A related term, "pannoreum," refers to plays such as Sandae-do Gamgeuk and geundu, as well as tightrope walking. The pansori of the Joseon Dynasty included sijo poetry accompanied by music. Therefore, it is not appropriate to refer to pansori as Changgeuk or Changgeukjo. Changgeuk is based on the name of Pansori dramatized after Wongaksa Temple, but it is not suitable for pure Pansori. Therefore, Changgeukjo is appropriate for the musical term of the song sung in Changgeuk, but it is not appropriate for the form of pansori.

"Pansori" as a musical term originated independently from the term "pannol" (pannoreum). Likewise, the literary form of this form of pansori is also called pansori. It is therefore necessary to distinguish between pansori as a musical term and pansori as a literary term, but it is still appropriate to use the term "pansori" to refer to sijo.

== Description ==
Pansori performances are performed by "Clown", "Gosu", and "Audience".

A clown sings with a fan in their right hand, and the singing part and the speaking part intersect. The singing part is called "aniri" or "broader" in terms of sound and speech, which is called "applied" or "spacious."

Gosu is another important component of the performance that plays drums. As the expression "one Gosu two master singers" is often used, in the soundboard, a singer and a clown lead the game together. The drummer beats the emotional circuit of the song and adds more charm to the performance.
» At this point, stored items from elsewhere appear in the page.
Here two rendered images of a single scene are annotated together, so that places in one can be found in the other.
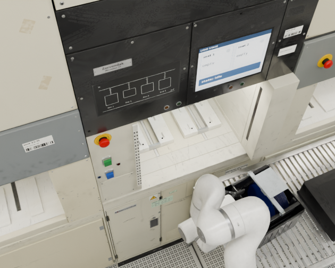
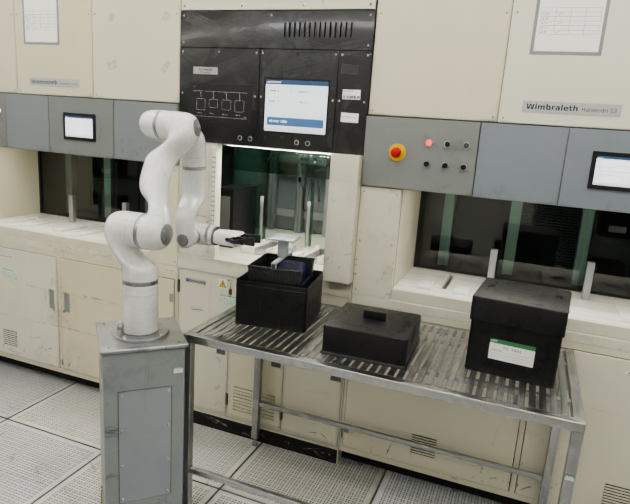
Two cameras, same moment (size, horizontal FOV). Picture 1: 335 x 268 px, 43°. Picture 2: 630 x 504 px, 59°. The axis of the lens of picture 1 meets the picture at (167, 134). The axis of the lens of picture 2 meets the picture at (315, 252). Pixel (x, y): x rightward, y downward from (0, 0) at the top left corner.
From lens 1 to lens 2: 2.35 m
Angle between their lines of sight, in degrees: 54
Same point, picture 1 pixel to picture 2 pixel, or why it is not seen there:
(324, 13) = (384, 86)
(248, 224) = (168, 116)
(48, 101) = (163, 85)
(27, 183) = not seen: hidden behind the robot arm
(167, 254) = (226, 437)
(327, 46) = (395, 130)
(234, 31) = (294, 71)
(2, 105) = (140, 75)
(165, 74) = (240, 96)
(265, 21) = (320, 70)
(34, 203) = not seen: hidden behind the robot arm
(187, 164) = not seen: hidden behind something
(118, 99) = (205, 106)
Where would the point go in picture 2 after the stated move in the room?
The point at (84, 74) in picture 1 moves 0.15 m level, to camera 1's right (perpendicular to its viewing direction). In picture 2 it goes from (187, 68) to (207, 68)
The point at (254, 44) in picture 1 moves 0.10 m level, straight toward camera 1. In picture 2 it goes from (314, 95) to (292, 93)
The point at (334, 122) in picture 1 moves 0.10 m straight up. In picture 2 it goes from (454, 303) to (457, 279)
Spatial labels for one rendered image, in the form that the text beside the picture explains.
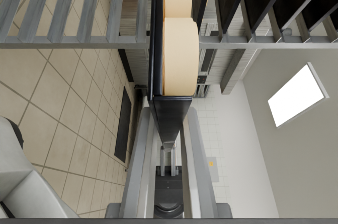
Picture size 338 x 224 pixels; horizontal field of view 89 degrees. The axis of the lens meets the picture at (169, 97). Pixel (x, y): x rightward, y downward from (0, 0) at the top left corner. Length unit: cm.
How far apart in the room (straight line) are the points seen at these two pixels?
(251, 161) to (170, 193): 425
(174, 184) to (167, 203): 5
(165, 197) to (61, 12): 66
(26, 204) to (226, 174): 416
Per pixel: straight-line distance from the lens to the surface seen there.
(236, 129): 473
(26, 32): 75
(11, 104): 116
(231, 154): 449
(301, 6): 63
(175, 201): 44
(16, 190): 38
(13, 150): 37
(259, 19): 61
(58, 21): 73
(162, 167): 41
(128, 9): 262
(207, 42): 60
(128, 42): 60
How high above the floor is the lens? 77
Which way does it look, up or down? 1 degrees up
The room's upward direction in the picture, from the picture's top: 90 degrees clockwise
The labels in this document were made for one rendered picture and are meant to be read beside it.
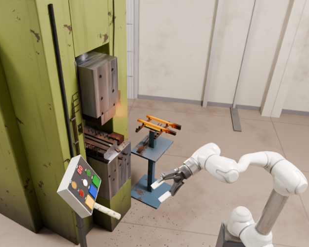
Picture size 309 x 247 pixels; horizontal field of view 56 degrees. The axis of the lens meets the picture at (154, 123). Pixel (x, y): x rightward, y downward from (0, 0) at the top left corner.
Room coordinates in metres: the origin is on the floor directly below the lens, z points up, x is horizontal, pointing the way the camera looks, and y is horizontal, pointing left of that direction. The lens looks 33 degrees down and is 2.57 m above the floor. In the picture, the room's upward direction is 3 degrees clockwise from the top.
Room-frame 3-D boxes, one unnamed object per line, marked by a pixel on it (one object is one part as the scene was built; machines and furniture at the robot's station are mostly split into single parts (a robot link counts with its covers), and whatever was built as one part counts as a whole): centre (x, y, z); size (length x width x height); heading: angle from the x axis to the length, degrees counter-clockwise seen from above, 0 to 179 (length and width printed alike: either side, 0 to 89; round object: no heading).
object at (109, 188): (2.15, 0.55, 0.69); 0.56 x 0.38 x 0.45; 64
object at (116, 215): (1.65, 0.45, 0.62); 0.44 x 0.05 x 0.05; 64
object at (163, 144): (2.45, 0.01, 0.67); 0.40 x 0.30 x 0.02; 152
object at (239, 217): (1.46, -0.69, 0.77); 0.18 x 0.16 x 0.22; 25
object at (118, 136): (2.19, 0.35, 0.95); 0.12 x 0.09 x 0.07; 64
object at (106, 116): (2.09, 0.56, 1.32); 0.42 x 0.20 x 0.10; 64
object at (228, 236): (1.49, -0.69, 0.63); 0.22 x 0.18 x 0.06; 174
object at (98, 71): (2.13, 0.54, 1.56); 0.42 x 0.39 x 0.40; 64
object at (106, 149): (2.09, 0.56, 0.96); 0.42 x 0.20 x 0.09; 64
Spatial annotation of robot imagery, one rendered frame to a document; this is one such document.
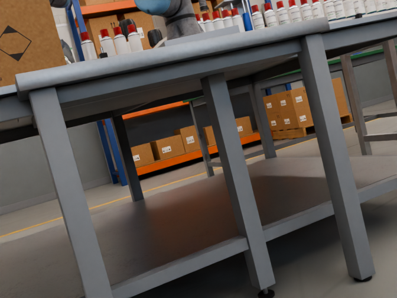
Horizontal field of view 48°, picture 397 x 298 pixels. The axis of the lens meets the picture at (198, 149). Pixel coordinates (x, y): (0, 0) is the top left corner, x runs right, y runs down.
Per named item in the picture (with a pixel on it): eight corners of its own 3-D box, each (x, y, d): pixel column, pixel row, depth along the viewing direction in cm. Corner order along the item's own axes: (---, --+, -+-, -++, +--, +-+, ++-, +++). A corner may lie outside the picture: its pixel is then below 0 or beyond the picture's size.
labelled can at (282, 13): (289, 42, 228) (280, 2, 226) (295, 39, 223) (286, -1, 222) (281, 44, 226) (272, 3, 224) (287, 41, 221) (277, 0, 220)
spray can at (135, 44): (146, 71, 198) (134, 26, 196) (149, 69, 193) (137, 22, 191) (135, 73, 196) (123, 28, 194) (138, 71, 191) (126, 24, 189)
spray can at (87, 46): (101, 80, 190) (88, 33, 188) (104, 78, 185) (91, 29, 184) (90, 83, 188) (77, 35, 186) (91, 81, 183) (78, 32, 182)
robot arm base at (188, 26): (197, 47, 175) (189, 22, 174) (214, 35, 161) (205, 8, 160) (162, 54, 169) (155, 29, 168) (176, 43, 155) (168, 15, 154)
Rather than listening quietly, the audience adds a "Chu-imsae".

=== Pansori repertoire ===
During the 18th century, 12 song cycles, or madang, were established as the repertoire of pansori stories. Those stories were compiled in Song Man-jae's Gwanuhi and Jeong No-sik's Joseon Changgeuksa.

Of the 12 original madang, only five are currently performed. They are as follows.
- Chunhyangga
- Simcheongga
- Heungbuga
- Sugungga
- Jeokbyeokga

Contemporary performances of the madang differ greatly from the original works. Rather than performing an entire madang, which can take up to 10 hours, musicians may only perform certain sections, highlighting the most popular parts of a madang.

=== Transmission ===
Pansori training has historically been conducted through one-on-one apprenticeships with pansori masters. Apprentices first learn to perform in the style of their teacher before developing their own personal style and technique. Significant time and care is taken to memorize and internalize the repertoire.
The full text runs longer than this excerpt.